| Exercise description |
Please repeat the records below exactly, from the first line through the line containing "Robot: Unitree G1", and nothing more.

(Data items)
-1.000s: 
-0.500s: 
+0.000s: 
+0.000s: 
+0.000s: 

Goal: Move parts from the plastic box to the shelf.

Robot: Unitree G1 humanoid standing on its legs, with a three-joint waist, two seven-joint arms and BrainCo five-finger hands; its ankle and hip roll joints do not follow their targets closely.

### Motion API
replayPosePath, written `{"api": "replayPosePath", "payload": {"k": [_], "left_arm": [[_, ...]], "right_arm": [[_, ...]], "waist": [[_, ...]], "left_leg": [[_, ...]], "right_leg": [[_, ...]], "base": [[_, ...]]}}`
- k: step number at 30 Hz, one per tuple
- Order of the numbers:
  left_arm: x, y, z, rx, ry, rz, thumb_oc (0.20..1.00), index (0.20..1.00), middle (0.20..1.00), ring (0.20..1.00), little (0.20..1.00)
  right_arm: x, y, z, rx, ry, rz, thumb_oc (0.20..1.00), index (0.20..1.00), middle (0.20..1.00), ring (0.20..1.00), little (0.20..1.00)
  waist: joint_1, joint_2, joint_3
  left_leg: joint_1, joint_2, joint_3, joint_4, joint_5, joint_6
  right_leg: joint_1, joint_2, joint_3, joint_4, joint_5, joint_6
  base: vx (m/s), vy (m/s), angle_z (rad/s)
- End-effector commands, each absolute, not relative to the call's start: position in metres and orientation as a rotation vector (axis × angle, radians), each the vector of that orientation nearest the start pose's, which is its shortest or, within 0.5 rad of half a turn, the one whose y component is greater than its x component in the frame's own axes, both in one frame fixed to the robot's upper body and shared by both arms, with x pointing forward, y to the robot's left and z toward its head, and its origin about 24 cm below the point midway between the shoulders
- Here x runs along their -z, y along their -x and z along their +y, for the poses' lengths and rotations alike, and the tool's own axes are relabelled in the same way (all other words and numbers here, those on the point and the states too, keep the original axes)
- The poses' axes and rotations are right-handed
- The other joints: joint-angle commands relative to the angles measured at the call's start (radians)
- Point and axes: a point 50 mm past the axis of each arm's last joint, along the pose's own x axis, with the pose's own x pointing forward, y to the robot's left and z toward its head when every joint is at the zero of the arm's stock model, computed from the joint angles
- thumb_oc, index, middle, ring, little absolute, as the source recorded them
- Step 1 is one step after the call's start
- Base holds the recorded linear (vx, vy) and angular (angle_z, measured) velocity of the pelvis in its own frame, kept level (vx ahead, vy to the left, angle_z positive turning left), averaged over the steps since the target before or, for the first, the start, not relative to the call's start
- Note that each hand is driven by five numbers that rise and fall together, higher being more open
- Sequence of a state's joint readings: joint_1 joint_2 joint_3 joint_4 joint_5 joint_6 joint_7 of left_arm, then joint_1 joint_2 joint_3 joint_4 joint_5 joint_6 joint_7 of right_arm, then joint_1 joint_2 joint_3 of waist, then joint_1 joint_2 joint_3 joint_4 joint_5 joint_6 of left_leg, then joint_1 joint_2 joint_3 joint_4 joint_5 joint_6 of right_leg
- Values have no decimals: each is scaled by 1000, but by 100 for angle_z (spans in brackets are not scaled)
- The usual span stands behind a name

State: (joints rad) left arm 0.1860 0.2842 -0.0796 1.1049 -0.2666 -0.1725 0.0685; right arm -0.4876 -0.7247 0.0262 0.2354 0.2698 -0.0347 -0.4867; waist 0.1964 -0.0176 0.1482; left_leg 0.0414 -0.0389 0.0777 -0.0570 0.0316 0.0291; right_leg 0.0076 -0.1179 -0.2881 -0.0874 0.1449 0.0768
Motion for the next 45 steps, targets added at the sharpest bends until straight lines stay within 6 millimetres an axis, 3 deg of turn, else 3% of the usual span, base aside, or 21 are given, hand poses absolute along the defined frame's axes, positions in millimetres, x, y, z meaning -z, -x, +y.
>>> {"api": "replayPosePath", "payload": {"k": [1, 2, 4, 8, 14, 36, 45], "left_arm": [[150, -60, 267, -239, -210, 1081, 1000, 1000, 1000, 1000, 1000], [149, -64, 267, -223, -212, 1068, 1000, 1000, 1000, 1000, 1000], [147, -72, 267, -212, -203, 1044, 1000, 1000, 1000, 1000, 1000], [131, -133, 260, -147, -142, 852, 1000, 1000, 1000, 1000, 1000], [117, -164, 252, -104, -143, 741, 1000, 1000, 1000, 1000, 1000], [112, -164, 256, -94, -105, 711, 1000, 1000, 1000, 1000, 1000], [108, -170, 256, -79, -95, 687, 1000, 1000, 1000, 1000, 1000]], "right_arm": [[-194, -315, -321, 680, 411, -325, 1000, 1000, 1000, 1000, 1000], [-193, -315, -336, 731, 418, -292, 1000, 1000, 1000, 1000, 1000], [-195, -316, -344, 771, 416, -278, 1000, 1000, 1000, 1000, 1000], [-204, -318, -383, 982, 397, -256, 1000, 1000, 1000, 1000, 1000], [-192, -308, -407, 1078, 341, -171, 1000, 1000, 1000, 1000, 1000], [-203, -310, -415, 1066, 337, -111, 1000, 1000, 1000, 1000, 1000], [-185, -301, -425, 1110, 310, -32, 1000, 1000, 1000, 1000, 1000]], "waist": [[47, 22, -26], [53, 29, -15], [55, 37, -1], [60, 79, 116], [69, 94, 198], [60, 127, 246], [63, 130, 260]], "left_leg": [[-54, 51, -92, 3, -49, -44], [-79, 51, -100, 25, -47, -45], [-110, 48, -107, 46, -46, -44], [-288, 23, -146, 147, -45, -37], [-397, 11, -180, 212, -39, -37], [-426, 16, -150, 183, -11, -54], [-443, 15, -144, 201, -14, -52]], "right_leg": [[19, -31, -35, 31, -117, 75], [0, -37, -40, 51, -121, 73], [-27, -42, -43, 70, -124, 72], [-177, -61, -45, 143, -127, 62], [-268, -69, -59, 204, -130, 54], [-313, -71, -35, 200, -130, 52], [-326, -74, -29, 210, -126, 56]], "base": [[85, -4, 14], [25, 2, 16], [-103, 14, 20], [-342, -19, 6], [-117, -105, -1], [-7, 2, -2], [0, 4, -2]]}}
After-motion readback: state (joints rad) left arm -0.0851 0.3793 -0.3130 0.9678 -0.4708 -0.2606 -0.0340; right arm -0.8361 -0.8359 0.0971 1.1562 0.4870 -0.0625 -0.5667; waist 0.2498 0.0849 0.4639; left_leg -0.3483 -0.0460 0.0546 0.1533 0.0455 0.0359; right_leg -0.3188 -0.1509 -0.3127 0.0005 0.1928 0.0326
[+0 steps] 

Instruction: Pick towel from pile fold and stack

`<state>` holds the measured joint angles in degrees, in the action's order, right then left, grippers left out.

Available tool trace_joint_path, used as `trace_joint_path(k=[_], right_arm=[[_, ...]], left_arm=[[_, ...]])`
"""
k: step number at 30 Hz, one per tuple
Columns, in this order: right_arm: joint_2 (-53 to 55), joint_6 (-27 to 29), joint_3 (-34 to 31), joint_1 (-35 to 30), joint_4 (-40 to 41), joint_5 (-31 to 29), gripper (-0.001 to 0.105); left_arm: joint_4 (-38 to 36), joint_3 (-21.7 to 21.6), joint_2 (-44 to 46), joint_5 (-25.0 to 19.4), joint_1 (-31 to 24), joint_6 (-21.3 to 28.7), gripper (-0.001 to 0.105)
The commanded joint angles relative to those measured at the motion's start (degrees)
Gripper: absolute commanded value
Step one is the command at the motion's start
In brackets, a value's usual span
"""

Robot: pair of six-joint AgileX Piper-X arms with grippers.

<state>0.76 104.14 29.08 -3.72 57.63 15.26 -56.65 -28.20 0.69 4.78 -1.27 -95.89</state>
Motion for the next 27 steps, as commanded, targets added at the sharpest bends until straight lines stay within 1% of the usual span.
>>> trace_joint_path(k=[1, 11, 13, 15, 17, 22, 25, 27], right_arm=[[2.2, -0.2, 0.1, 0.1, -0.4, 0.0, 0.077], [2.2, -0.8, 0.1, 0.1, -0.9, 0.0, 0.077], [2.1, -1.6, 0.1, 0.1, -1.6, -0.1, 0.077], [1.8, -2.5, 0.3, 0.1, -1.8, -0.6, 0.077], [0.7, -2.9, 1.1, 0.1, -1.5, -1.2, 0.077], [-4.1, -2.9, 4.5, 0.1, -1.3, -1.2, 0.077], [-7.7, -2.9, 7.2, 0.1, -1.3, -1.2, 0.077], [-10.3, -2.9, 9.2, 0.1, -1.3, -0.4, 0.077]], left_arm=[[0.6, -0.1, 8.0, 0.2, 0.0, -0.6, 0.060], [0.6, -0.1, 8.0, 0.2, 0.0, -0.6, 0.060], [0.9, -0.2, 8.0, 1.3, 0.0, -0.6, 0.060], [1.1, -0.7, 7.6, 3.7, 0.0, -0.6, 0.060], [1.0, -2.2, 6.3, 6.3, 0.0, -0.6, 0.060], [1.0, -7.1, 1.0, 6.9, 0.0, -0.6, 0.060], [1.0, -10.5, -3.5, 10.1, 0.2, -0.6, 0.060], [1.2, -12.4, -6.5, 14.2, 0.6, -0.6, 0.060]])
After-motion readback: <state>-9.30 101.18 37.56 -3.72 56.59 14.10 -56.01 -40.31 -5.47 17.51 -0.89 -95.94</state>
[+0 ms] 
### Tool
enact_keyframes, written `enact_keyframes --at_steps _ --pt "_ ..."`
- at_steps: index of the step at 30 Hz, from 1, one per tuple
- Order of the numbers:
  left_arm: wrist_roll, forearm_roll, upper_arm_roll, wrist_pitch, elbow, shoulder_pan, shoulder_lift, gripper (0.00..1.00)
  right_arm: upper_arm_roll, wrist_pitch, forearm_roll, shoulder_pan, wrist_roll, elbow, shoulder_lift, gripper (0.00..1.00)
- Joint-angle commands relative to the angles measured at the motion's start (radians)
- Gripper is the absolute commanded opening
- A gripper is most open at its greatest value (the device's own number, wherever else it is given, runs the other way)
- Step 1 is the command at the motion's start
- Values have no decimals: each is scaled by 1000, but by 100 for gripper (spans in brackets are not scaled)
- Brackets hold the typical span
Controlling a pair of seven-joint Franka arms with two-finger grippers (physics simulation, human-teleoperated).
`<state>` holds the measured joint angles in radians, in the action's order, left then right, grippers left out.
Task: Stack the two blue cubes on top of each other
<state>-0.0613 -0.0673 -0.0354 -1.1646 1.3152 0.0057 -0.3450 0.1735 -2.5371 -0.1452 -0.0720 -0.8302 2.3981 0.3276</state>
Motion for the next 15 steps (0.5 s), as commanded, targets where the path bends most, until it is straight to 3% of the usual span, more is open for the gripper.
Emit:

| Result of this task |
-1.000s: 
-0.500s: 
+0.000s: 
+0.000s: 
+0.000s: 

Goal: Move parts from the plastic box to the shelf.

Robot: Unitree G1 humanoid standing on its legs, with a three-joint waist, two seven-joint arms and BrainCo five-finger hands; its ankle and hip roll joints do not follow their targets closely.

No more work is left in this exercise.